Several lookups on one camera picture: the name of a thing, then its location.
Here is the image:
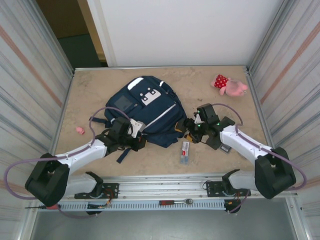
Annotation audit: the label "slotted grey cable duct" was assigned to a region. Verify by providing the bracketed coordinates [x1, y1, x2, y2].
[58, 200, 226, 211]

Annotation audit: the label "plain black book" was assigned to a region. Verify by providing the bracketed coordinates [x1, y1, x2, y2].
[205, 136, 222, 151]

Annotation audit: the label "pink plush toy red dress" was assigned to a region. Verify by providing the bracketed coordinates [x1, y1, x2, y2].
[212, 73, 249, 98]

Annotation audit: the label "red handled screwdriver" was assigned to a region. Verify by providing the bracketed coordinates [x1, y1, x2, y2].
[24, 203, 61, 211]

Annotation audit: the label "thin aluminium table edge rail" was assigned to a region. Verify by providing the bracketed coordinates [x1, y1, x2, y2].
[73, 65, 249, 74]

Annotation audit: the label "black connector with orange wires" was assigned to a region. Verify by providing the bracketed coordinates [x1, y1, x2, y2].
[86, 202, 113, 210]

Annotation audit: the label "ratchet wrench with red handle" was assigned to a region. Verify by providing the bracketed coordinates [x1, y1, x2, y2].
[159, 198, 195, 206]

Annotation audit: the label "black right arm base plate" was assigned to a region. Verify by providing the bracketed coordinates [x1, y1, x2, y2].
[205, 180, 252, 199]

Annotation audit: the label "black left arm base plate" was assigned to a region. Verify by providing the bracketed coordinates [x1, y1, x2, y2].
[74, 182, 120, 200]

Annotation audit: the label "navy blue backpack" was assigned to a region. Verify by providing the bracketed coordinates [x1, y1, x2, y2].
[89, 75, 189, 165]

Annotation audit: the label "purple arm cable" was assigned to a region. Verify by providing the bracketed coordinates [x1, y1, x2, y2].
[4, 106, 134, 220]
[211, 102, 308, 215]

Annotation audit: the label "aluminium frame rail with grooves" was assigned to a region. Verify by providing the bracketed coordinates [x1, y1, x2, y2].
[26, 175, 300, 201]

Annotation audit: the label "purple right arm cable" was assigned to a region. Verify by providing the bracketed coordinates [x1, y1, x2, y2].
[211, 102, 308, 215]

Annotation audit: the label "clear pack with red label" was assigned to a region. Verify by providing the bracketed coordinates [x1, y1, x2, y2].
[179, 140, 191, 166]

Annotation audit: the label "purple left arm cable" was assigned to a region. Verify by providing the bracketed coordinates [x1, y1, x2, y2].
[4, 106, 134, 220]

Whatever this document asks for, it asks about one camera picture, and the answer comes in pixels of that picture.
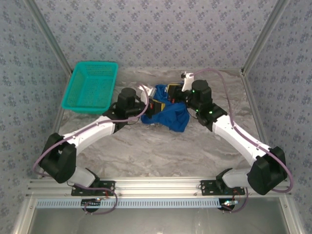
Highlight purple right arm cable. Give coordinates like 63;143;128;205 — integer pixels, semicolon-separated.
191;69;293;214

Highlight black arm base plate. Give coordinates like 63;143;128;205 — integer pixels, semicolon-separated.
71;180;116;196
200;179;246;196

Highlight blue t-shirt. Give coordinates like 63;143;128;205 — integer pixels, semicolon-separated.
140;84;191;133

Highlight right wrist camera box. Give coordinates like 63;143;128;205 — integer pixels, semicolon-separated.
181;71;195;91

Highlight slotted grey cable duct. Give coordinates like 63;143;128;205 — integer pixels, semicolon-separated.
36;197;221;209

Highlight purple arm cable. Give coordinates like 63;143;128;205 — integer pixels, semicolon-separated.
32;82;150;215
191;69;293;214

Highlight teal plastic basket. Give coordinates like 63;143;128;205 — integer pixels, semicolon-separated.
60;61;119;116

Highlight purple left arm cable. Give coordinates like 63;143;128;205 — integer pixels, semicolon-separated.
32;82;150;215

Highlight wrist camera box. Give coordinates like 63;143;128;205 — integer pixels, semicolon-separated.
138;83;157;98
181;71;195;91

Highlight grey metal panel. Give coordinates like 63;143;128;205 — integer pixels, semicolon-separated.
14;197;303;234

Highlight aluminium cross rail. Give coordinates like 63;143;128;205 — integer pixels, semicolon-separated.
26;177;292;198

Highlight aluminium frame post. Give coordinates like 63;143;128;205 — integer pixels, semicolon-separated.
24;0;74;75
241;0;291;75

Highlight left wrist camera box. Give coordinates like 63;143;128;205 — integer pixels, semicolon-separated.
138;83;157;98

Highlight small black controller board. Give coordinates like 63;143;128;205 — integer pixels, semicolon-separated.
81;198;102;208
220;199;238;211

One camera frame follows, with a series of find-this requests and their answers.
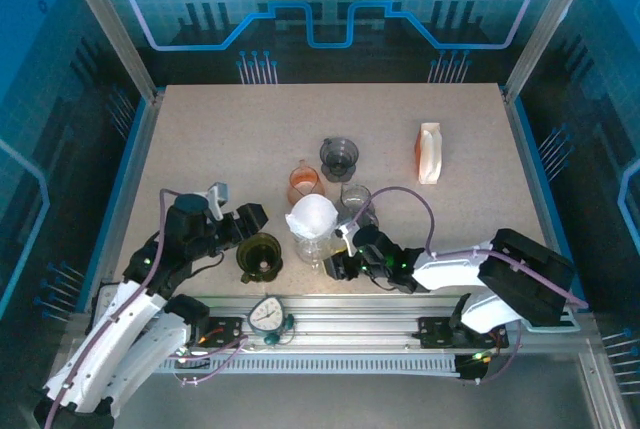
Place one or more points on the white coffee filter pack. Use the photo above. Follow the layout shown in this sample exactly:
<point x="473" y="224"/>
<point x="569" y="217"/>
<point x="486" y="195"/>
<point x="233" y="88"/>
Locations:
<point x="430" y="154"/>

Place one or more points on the teal alarm clock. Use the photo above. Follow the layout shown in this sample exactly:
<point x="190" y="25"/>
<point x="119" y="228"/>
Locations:
<point x="265" y="316"/>

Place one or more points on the aluminium mounting rail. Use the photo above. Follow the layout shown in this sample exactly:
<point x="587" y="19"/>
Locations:
<point x="350" y="319"/>

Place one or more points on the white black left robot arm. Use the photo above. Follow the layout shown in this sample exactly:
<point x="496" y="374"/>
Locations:
<point x="135" y="319"/>

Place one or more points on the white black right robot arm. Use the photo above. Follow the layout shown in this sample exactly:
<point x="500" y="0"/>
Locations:
<point x="450" y="269"/>

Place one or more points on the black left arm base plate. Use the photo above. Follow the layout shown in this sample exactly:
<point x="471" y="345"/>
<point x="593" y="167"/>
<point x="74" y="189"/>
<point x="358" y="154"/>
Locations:
<point x="230" y="331"/>

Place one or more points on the clear plastic coffee dripper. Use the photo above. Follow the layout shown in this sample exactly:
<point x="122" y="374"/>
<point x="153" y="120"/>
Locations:
<point x="312" y="251"/>

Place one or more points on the aluminium frame side rail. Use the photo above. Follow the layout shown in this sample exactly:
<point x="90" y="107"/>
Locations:
<point x="135" y="174"/>
<point x="530" y="174"/>

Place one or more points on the aluminium frame post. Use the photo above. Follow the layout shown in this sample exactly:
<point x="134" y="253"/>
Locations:
<point x="550" y="24"/>
<point x="110" y="29"/>

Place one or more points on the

━━━━━━━━━━━━━━━━━━━━━━━━━━━━━━

EXERCISE REQUIREMENTS »
Set every record down exactly, omitting pictures.

RESPONSE BELOW »
Several lookups on one camera picture: the name of a thing, then its location.
Here is the image:
Annotation audit: the label "slotted grey cable duct" was assigned to a region. Verify by providing the bracketed coordinates [x1, y1, x2, y2].
[58, 200, 226, 211]

Annotation audit: the label "plain black book" was assigned to a region. Verify by providing the bracketed coordinates [x1, y1, x2, y2].
[205, 136, 222, 151]

Annotation audit: the label "pink plush toy red dress" was assigned to a region. Verify by providing the bracketed coordinates [x1, y1, x2, y2].
[212, 73, 249, 98]

Annotation audit: the label "red handled screwdriver" was assigned to a region. Verify by providing the bracketed coordinates [x1, y1, x2, y2].
[24, 203, 61, 211]

Annotation audit: the label "thin aluminium table edge rail" was assigned to a region. Verify by providing the bracketed coordinates [x1, y1, x2, y2].
[73, 65, 249, 74]

Annotation audit: the label "black connector with orange wires" was assigned to a region. Verify by providing the bracketed coordinates [x1, y1, x2, y2].
[86, 202, 113, 210]

Annotation audit: the label "ratchet wrench with red handle" was assigned to a region. Verify by providing the bracketed coordinates [x1, y1, x2, y2].
[159, 198, 195, 206]

Annotation audit: the label "black right arm base plate" was assigned to a region. Verify by providing the bracketed coordinates [x1, y1, x2, y2].
[205, 180, 252, 199]

Annotation audit: the label "black left arm base plate" was assigned to a region. Verify by providing the bracketed coordinates [x1, y1, x2, y2].
[74, 182, 120, 200]

Annotation audit: the label "navy blue backpack" was assigned to a region. Verify by providing the bracketed coordinates [x1, y1, x2, y2].
[89, 75, 189, 165]

Annotation audit: the label "purple arm cable" was assigned to a region. Verify by providing the bracketed coordinates [x1, y1, x2, y2].
[4, 106, 134, 220]
[211, 102, 308, 215]

Annotation audit: the label "aluminium frame rail with grooves" was assigned to a region. Verify by providing the bracketed coordinates [x1, y1, x2, y2].
[26, 175, 300, 201]

Annotation audit: the label "purple right arm cable" was assigned to a region. Verify by providing the bracketed coordinates [x1, y1, x2, y2].
[211, 102, 308, 215]

Annotation audit: the label "clear pack with red label" was assigned to a region. Verify by providing the bracketed coordinates [x1, y1, x2, y2].
[179, 140, 191, 166]

Annotation audit: the label "purple left arm cable" was assigned to a region. Verify by providing the bracketed coordinates [x1, y1, x2, y2].
[4, 106, 134, 220]

Whatever this document asks for, it asks about one camera picture, and the answer comes in pixels of that picture.
Highlight purple right arm cable. Give coordinates like 63;143;128;205 — integer pixels, semicolon-separated.
191;69;293;214

Highlight black arm base plate. Give coordinates like 63;143;128;205 — integer pixels, semicolon-separated.
71;180;116;196
200;179;246;196

Highlight blue t-shirt. Give coordinates like 63;143;128;205 — integer pixels, semicolon-separated.
140;84;191;133

Highlight right wrist camera box. Give coordinates like 63;143;128;205 — integer pixels, semicolon-separated.
181;71;195;91

Highlight slotted grey cable duct. Give coordinates like 63;143;128;205 — integer pixels, semicolon-separated.
36;197;221;209

Highlight purple arm cable. Give coordinates like 63;143;128;205 — integer pixels, semicolon-separated.
32;82;150;215
191;69;293;214

Highlight teal plastic basket. Give coordinates like 63;143;128;205 — integer pixels, semicolon-separated.
60;61;119;116

Highlight purple left arm cable. Give coordinates like 63;143;128;205 — integer pixels, semicolon-separated.
32;82;150;215

Highlight wrist camera box. Give coordinates like 63;143;128;205 — integer pixels, semicolon-separated.
138;83;157;98
181;71;195;91

Highlight grey metal panel. Give coordinates like 63;143;128;205 — integer pixels, semicolon-separated.
14;197;303;234

Highlight aluminium cross rail. Give coordinates like 63;143;128;205 — integer pixels, semicolon-separated.
26;177;292;198

Highlight aluminium frame post. Give coordinates like 63;143;128;205 — integer pixels, semicolon-separated.
24;0;74;75
241;0;291;75

Highlight left wrist camera box. Give coordinates like 63;143;128;205 — integer pixels, semicolon-separated.
138;83;157;98

Highlight small black controller board. Give coordinates like 63;143;128;205 — integer pixels, semicolon-separated.
81;198;102;208
220;199;238;211

One camera frame follows, with a series of find-this requests and their answers.
Place one or more points on the white coffee filter pack. Use the photo above. Follow the layout shown in this sample exactly:
<point x="473" y="224"/>
<point x="569" y="217"/>
<point x="486" y="195"/>
<point x="233" y="88"/>
Locations:
<point x="430" y="154"/>

Place one or more points on the teal alarm clock. Use the photo above. Follow the layout shown in this sample exactly:
<point x="190" y="25"/>
<point x="119" y="228"/>
Locations:
<point x="265" y="316"/>

Place one or more points on the aluminium mounting rail. Use the photo above. Follow the layout shown in this sample exactly:
<point x="587" y="19"/>
Locations:
<point x="350" y="319"/>

Place one or more points on the white black left robot arm. Use the photo above. Follow the layout shown in this sample exactly:
<point x="496" y="374"/>
Locations:
<point x="135" y="319"/>

Place one or more points on the white black right robot arm. Use the photo above. Follow the layout shown in this sample exactly:
<point x="500" y="0"/>
Locations:
<point x="450" y="269"/>

Place one or more points on the black left arm base plate. Use the photo above. Follow the layout shown in this sample exactly:
<point x="471" y="345"/>
<point x="593" y="167"/>
<point x="74" y="189"/>
<point x="358" y="154"/>
Locations:
<point x="230" y="331"/>

Place one or more points on the clear plastic coffee dripper. Use the photo above. Follow the layout shown in this sample exactly:
<point x="122" y="374"/>
<point x="153" y="120"/>
Locations:
<point x="312" y="251"/>

Place one or more points on the aluminium frame side rail. Use the photo above. Follow the layout shown in this sample exactly:
<point x="90" y="107"/>
Locations:
<point x="135" y="174"/>
<point x="530" y="174"/>

Place one or more points on the aluminium frame post. Use the photo above. Follow the layout shown in this sample exactly:
<point x="134" y="253"/>
Locations:
<point x="550" y="24"/>
<point x="110" y="29"/>

Place one or more points on the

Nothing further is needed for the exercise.